- **TASK OBJECTIVE**:
Beginning with the line that has "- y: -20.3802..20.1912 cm" in it, transcribe the listing exactly through its final line, and add nothing.
-------
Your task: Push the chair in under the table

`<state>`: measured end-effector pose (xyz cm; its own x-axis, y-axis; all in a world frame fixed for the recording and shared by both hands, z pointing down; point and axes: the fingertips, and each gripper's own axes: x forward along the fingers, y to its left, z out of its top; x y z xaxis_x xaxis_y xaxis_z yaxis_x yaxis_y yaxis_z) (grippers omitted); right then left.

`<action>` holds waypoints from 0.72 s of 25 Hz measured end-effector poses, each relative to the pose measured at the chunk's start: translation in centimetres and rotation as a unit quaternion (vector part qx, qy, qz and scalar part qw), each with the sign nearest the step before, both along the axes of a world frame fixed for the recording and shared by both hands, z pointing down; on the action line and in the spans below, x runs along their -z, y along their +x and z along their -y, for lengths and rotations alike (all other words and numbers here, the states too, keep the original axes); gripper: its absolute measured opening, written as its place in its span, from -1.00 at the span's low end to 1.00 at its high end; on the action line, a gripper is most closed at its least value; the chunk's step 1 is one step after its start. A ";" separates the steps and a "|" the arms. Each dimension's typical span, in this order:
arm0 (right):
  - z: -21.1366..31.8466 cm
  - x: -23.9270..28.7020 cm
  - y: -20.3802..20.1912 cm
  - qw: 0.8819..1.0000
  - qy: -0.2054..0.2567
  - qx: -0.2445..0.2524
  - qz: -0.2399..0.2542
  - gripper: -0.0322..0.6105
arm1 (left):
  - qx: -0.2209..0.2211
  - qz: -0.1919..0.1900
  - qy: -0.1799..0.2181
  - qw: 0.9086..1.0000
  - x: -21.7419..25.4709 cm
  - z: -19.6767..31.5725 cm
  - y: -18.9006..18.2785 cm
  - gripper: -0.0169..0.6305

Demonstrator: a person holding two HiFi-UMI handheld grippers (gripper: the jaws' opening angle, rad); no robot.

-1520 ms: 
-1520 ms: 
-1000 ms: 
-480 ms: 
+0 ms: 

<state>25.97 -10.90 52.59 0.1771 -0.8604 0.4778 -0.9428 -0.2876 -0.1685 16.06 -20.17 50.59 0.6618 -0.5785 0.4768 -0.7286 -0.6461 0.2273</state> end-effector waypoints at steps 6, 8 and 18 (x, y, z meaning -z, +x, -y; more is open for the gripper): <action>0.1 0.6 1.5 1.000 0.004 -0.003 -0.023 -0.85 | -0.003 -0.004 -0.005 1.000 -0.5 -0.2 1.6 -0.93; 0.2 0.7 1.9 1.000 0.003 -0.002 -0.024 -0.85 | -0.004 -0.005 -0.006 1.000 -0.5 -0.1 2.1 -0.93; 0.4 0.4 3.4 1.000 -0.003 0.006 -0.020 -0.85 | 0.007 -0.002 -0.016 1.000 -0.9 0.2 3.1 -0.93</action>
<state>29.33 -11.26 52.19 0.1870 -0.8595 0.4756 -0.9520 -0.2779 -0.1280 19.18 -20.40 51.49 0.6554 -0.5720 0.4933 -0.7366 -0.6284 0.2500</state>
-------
- **OUTPUT**:
  - y: -20.3802..20.1912 cm
  - qw: 0.8819..1.0000
  - qy: -0.2054..0.2567
  - qx: -0.2445..0.2524
  - qz: -0.2399..0.2542
  - gripper: -0.0322..0.6105
arm1 (left):
  - qx: -0.2209..0.2211
  - qz: -0.1919..0.1900
  - qy: -0.1799..0.2181
  - qw: 0.9086..1.0000
  - x: -21.7419..25.4709 cm
  - z: -19.6767..31.5725 cm
  - y: -18.9006..18.2785 cm
  - gripper: -0.0169..0.6305

Demonstrator: a person holding two HiFi-UMI handheld grippers (gripper: the jaws' opening angle, rad); no robot.

-1520 ms: 
-1520 ms: 
-1000 ms: 
-480 ms: 
+0 ms: 

<state>25.97 -10.90 52.59 0.1771 -0.8604 0.4778 -0.9428 -0.2876 -0.1685 16.06 -20.17 50.59 0.6618 -0.5785 0.4768 -0.7286 -0.6461 0.2273</state> end-effector waypoints at steps 6, 8 and 18 (x, y, z meaning -z, +x, -y; more is open for the gripper): <action>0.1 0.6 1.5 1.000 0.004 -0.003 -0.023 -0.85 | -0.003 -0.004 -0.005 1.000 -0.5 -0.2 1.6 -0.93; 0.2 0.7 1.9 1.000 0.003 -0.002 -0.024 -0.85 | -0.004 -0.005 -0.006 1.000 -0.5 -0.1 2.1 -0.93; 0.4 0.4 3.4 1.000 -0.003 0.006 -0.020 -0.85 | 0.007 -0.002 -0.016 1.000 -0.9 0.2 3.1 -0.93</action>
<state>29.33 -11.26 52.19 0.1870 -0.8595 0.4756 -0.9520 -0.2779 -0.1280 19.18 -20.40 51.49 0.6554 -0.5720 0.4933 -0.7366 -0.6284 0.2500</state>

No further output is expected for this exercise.